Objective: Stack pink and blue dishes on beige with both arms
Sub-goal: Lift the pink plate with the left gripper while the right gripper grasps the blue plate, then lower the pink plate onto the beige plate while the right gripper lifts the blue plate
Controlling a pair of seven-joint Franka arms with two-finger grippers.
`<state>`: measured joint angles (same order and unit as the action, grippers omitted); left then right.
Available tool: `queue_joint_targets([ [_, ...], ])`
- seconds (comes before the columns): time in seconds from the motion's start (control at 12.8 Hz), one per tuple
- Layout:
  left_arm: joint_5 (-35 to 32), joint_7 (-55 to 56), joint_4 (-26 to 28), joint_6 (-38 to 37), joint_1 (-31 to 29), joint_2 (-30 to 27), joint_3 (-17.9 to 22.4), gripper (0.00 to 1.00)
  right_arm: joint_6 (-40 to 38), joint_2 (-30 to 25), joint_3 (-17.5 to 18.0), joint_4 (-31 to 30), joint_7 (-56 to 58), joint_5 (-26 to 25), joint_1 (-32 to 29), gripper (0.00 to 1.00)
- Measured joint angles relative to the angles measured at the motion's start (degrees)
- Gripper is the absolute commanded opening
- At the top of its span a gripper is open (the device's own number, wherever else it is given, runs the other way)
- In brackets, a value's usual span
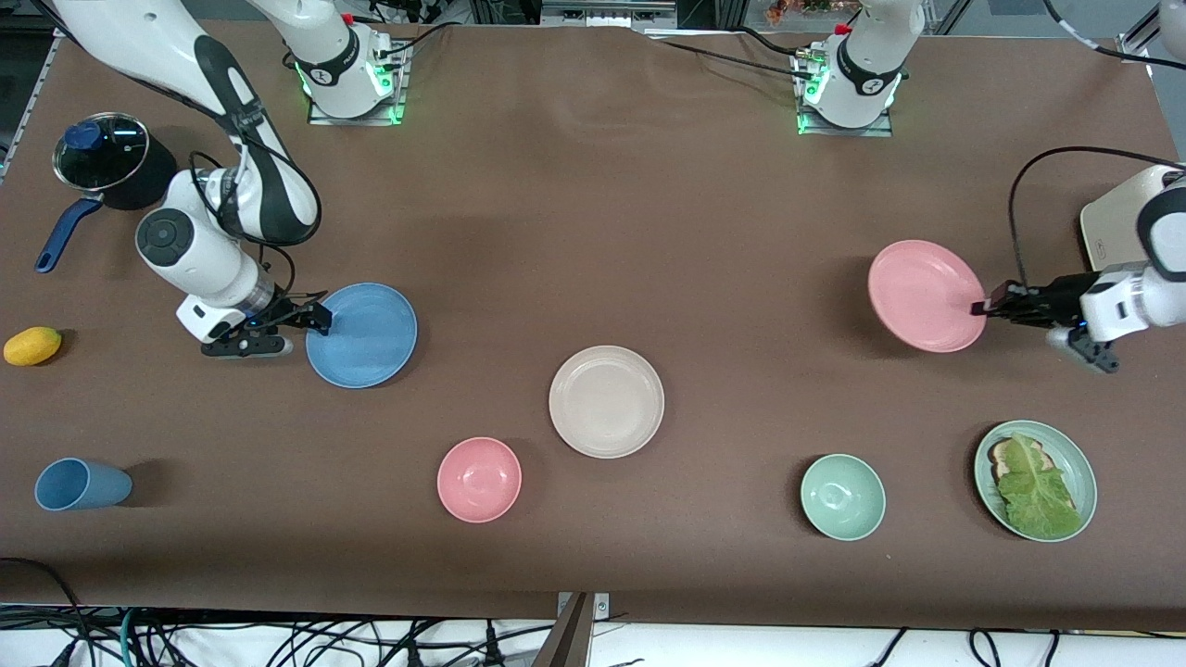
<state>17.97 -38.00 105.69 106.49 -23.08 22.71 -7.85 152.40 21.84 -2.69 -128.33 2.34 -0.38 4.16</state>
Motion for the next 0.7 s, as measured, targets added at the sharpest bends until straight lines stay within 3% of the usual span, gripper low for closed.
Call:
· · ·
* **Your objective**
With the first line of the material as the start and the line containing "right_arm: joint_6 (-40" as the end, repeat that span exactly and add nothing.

* **The answer**
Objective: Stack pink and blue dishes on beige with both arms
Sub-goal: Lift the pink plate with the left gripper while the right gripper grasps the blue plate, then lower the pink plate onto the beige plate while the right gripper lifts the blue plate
Controlling a pair of seven-joint Franka arms with two-finger grippers.
`<state>`: measured joint angles (same order and unit as the action, grippers omitted); left then right.
Available tool: `queue_joint_targets([ [_, ...], ])`
- seconds (comes before the columns): time in seconds from the motion's start (control at 12.8 Hz), one per tuple
- Layout:
  left_arm: joint_5 (-35 to 32), joint_7 (-55 to 56), joint_4 (-26 to 28), joint_6 (-38 to 37), joint_1 (-31 to 29), joint_2 (-30 to 27), joint_3 (-17.9 to 22.4), gripper (0.00 to 1.00)
  right_arm: joint_6 (-40 to 38), joint_2 (-30 to 25), joint_3 (-17.5 to 18.0), joint_4 (-31 to 30), joint_7 (-56 to 58), joint_5 (-26 to 25), joint_1 (-32 to 29), gripper (0.00 to 1.00)

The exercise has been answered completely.